73° F Friday, September 3, 2010

By Will Pafford, Staff Writer

Julia Langenberg hangs upside down, suspended in a metal hoop like a child dangling from playground monkey bars, and begins spinning about 30 feet above the 2 million gallons of water in the Sea World tank below. 

Her costume is a bright, fiery medley of different shades of purple, blue, green, red and orange, with feathery strips jutting out from her headpiece, causing her to resemble something between a parrot and a phoenix as she performs in the Sea World show, “VIVA!”

Langenberg, a Westlake High School graduate and aerial dancer, began working with the show in March.

“VIVA!” is a spectacle that incorporates beluga whales and Pacific white-sided dolphins with the stunts of synchronized swimmers, aerialists and high-divers, according to Sea World. 

Langenberg was giving aerial dancing classes when one of her students, an aerialist at Sea World, told her about “VIVA!” and World Entertainment Services, the company that contracts the talent for the show. 

Although Langenberg had thorough experience aerial dancing on cloth, the metal hoop she would be using in the show was relatively new. 

She exchanged lessons with the student who already worked at Sea World, however, and picked up the new apparatus in about five lessons. 

“It hurt a lot,” she says. 

Langenberg sent World Entertainment Services a DVD to show her skills in the air, and the company hired her for the show. 

One of the first adjustments was working over water instead of concrete.

This was partly a relief.

“I knew I couldn’t get hurt,” she says. 

The blue water, blue stadium walls and waves below were disorienting at first, but she became accustomed to the changes. 

One of the biggest differences from her past performances was the scale of the audience. 

Shows in the past were more intimate, but at Sea World, Langenberg performs for between 15,000 and 20,000 people daily. 

“I really love performing for big audiences,” she says. 

After the show, Langenberg usually stands at the bottom of the stadium seating so audience members can talk to her and take pictures with her. 

Many of the children she meets are in awe. 

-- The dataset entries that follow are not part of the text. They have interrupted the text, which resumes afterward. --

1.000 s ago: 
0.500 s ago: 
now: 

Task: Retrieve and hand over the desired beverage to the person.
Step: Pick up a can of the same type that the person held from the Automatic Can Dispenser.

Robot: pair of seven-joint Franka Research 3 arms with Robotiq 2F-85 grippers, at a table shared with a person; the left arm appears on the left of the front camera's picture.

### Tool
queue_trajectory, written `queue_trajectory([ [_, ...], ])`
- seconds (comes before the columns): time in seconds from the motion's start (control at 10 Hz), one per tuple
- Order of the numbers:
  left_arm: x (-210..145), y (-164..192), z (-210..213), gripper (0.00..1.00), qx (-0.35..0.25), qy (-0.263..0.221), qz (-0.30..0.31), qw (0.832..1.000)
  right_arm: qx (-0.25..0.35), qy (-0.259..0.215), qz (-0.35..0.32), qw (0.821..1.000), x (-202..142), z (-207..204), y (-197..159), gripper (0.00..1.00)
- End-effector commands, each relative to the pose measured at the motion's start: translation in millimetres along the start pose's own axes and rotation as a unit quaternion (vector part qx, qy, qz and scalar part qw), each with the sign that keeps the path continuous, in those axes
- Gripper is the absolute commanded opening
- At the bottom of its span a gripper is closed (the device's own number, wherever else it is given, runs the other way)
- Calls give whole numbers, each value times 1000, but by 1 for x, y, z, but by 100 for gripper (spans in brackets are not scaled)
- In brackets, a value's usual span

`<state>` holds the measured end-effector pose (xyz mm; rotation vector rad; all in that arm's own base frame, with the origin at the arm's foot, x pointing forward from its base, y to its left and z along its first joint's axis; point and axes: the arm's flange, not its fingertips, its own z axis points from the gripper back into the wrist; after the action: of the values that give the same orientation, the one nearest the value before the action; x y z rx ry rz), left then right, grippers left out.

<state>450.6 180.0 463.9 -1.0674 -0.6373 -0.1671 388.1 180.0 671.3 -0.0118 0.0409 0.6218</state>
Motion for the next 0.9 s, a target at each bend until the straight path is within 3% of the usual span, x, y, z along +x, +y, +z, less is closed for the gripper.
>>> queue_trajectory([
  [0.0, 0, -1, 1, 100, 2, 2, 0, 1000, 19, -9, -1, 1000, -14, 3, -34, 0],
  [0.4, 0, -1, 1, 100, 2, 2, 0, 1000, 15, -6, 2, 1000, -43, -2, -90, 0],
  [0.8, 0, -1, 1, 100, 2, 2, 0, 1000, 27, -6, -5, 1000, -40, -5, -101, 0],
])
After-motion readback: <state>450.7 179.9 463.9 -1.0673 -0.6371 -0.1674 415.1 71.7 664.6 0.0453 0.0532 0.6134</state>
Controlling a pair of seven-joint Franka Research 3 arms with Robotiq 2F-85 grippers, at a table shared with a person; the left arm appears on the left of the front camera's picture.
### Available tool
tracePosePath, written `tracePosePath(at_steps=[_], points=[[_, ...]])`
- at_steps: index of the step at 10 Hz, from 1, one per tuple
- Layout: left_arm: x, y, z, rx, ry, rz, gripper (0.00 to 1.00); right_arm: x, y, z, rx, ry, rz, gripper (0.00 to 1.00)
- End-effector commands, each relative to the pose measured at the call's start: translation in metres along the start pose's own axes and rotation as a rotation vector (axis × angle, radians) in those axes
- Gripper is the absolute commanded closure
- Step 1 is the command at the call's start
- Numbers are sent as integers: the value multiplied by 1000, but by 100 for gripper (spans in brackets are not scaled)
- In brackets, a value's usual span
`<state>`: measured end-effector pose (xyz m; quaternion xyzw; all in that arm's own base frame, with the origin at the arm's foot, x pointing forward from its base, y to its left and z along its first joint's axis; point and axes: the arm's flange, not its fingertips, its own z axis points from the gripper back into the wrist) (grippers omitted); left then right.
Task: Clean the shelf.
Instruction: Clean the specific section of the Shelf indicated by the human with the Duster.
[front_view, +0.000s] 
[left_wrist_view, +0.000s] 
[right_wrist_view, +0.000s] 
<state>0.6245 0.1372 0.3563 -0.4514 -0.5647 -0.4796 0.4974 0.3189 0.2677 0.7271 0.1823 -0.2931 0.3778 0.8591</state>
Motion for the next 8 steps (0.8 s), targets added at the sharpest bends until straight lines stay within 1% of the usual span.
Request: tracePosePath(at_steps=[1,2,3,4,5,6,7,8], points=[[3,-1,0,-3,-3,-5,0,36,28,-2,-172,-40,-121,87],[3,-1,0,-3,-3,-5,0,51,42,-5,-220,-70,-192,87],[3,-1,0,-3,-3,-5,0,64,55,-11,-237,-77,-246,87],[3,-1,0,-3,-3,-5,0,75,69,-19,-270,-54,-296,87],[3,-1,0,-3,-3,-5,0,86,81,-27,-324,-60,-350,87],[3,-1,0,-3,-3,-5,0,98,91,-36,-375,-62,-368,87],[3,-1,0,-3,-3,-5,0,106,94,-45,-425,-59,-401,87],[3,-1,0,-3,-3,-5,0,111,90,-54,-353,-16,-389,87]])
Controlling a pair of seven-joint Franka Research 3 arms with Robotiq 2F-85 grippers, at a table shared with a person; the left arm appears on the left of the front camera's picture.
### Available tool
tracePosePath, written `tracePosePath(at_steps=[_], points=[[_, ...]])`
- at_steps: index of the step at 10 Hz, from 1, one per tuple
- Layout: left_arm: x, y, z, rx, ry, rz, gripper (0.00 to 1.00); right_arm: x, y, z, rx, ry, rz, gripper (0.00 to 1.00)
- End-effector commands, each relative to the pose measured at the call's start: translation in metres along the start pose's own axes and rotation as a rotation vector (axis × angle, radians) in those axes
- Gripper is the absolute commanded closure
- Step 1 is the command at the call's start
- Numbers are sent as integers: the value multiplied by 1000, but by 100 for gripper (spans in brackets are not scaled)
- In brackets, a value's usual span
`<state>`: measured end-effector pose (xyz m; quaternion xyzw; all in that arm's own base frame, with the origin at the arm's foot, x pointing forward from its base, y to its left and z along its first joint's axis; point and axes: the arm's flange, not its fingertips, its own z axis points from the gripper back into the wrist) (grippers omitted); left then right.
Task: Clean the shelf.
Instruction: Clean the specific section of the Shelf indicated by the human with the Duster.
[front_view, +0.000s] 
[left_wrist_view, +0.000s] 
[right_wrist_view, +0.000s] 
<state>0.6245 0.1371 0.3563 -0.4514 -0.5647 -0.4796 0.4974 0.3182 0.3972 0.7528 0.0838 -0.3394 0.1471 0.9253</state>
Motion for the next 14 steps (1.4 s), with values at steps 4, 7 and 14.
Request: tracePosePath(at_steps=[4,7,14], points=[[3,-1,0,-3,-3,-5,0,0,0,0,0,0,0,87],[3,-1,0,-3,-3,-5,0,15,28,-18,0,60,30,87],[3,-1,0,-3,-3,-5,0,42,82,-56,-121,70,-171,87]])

“A lot of kids have never seen that before,” she says. 

One audience member, Kelly Price, 20, says the acrobats and aerialists looked like they were having a lot of fun. 

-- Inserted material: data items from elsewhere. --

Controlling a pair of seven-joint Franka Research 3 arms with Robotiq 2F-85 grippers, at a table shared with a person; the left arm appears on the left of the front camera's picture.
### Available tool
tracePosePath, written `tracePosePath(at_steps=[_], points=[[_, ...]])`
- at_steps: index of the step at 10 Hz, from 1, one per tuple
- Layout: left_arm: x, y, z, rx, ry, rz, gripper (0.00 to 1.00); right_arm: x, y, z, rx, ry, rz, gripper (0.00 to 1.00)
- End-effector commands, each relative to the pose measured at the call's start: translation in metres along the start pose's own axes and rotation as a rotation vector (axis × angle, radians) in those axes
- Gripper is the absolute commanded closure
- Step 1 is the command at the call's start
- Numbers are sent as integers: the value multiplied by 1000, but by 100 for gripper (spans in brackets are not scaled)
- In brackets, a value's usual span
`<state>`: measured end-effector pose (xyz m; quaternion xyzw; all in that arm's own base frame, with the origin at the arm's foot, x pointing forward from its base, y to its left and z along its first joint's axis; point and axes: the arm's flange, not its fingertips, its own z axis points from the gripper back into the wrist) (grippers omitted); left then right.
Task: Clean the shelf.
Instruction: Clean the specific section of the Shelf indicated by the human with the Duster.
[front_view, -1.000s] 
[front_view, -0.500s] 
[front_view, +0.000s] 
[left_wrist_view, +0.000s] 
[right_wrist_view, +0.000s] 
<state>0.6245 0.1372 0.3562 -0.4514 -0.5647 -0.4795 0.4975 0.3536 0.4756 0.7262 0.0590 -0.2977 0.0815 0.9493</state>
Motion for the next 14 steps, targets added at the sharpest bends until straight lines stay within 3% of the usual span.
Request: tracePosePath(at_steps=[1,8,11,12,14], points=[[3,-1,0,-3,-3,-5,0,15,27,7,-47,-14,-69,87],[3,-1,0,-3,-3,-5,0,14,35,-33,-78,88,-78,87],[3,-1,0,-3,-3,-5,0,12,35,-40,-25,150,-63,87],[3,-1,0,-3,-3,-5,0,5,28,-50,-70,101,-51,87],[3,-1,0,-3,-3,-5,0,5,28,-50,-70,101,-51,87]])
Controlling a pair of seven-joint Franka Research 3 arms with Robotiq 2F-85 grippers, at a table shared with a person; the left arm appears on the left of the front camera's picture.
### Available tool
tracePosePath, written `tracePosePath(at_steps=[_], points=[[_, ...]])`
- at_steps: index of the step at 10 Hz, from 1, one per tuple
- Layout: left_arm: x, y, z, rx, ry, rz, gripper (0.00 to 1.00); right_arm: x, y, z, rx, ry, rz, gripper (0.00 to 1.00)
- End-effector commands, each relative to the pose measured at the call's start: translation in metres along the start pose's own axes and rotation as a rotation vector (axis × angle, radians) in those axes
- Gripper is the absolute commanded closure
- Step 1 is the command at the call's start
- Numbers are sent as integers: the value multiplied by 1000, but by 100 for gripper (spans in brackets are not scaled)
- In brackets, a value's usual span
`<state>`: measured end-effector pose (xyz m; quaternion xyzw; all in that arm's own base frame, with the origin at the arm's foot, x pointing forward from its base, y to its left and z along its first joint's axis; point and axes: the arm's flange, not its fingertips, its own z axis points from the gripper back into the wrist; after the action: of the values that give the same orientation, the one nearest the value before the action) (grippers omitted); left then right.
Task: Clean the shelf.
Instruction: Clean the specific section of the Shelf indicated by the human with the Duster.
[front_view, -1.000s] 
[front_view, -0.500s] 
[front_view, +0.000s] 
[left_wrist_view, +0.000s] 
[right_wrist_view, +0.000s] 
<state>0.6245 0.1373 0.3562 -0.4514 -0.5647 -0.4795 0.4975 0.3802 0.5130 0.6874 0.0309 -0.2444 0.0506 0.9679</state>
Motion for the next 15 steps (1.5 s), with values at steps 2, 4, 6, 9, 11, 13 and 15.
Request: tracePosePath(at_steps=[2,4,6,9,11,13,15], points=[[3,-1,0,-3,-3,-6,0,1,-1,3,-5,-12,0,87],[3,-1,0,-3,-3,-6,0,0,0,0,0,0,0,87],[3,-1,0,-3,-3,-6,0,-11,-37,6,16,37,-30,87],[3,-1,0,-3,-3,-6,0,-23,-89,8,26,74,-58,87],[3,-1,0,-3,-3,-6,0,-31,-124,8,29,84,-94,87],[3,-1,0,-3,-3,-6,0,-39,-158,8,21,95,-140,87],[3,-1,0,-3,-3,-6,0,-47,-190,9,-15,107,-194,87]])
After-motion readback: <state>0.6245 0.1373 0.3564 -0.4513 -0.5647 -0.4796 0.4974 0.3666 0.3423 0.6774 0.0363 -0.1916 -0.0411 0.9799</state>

“It made me want to join the circus,” she says. 

These interactions with the audience allow Langenberg to talk about aerial dancing and reach more people than ever before. 

She also performs full time, and a steady job never hurts.  

“The paycheck is nice,” she says. 

Her favorite part of this new opportunity is working with the animals. 

“You don’t really get to hang out above dolphins very much,” she says. 

During the show, Langenberg hangs upside down while looking at the dolphins below, a view no one else can see. 

She also has unique interactions with the animals. 

At the end of the performance, a dolphin leaps from the water to touch a cloth hanging from her hoop.

“I actually really enjoy it,” she says. “The dolphins and whales are kind of like my coworkers.” 

Working with animals can be unpredictable, however. 

Katie Hornstrom, a representative at Sea World, says the trainers use positive reinforcement and rewards to train the animals, so the dolphins and whales still have a choice in whether they perform certain behaviors. 

“It’s all voluntary on the animal’s part,” she says. 

At one point in the show, Langenberg says there are about 10 different possible scenarios based on what the animals decide to do. 

“You just have to be prepared for anything,” she says. 

Langenberg recently even swam in the pool with the beluga whales as part of the park’s Beluga Interaction Program, which is open to the public. 

Langenberg also enjoys her people coworkers. 

Human cast members spend between 10 and 12 hours per day working out and conditioning with each other, so they are naturally tight-knit. 

“I have a lot of fun with them,” she says. 

Performing at Sea World is not only fun for the moment, it’s opening doors for future opportunities as Langenberg learns how to perform on new apparatuses. 

“It’s just expanded what I do and what I’m capable of doing,” she says.